Year of Publication

2012

Degree Name

Doctor of Philosophy (PhD)

Document Type

Doctoral Dissertation

College

Arts and Sciences

Department

Sociology

First Advisor

Dr. Carrie Oser

Second Advisor

Dr. Edward Morris

Abstract

Educators face multiple forms of misbehavior in the classroom on a regular basis. Quantitative data in the academic literature indicates that some subgroups, particularly minority students, lower income students and boys, face higher rates of disciplinary actions than their peers. Whether this indicates that those students misbehave more often, whether their actions are perceived differently by educators, or whether they are punished more harshly for their misbehavior are issues that are not well-settled by academic research. This research project addresses this gap in the literature, by addressing how the overrepresentation of subgroups may occur and by addressing the decision-making process in general, regardless of a student’s social characteristics.

This qualitative research project provides an in-depth account of daily life at a rural high school in Kentucky, illustrating instances of misbehavior within the classroom and the various methods that teachers employed to control the misbehaving students. This project gives voice to the teachers, giving consideration to the factors that impacted the decisions they made with respect to consequences for misbehavior.
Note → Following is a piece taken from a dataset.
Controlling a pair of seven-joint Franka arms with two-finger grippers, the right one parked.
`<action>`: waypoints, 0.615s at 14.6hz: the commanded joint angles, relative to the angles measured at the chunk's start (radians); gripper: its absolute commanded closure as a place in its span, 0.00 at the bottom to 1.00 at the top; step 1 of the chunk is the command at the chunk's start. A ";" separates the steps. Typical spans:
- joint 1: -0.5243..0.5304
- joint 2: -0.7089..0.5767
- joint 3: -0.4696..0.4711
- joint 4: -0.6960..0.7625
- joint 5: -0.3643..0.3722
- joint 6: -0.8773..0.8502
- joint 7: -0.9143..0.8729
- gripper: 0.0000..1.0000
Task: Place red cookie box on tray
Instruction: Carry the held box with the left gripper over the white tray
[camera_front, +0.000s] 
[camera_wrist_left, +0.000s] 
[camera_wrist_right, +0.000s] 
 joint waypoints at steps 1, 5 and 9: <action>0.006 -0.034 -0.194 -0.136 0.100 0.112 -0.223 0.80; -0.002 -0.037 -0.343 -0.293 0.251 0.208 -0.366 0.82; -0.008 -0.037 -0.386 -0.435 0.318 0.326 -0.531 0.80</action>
This research project triangulates observations and interviews with disciplinary data from the school to provide a detailed picture of misbehavior and the resulting consequences. The teachers at this school typically gave students ample opportunity to rectify misbehavior before moving to more serious sanctions and considered consequences for most misbehavior on an individual basis. Nonetheless, minority students were overrepresented among students referred to administrators for misbehavior, indicating the possibility of a cultural mismatch between white educators and students of color. At the administrative level, consequences were fair and consistent, and no evidence of discrimination against any subgroup was demonstrated.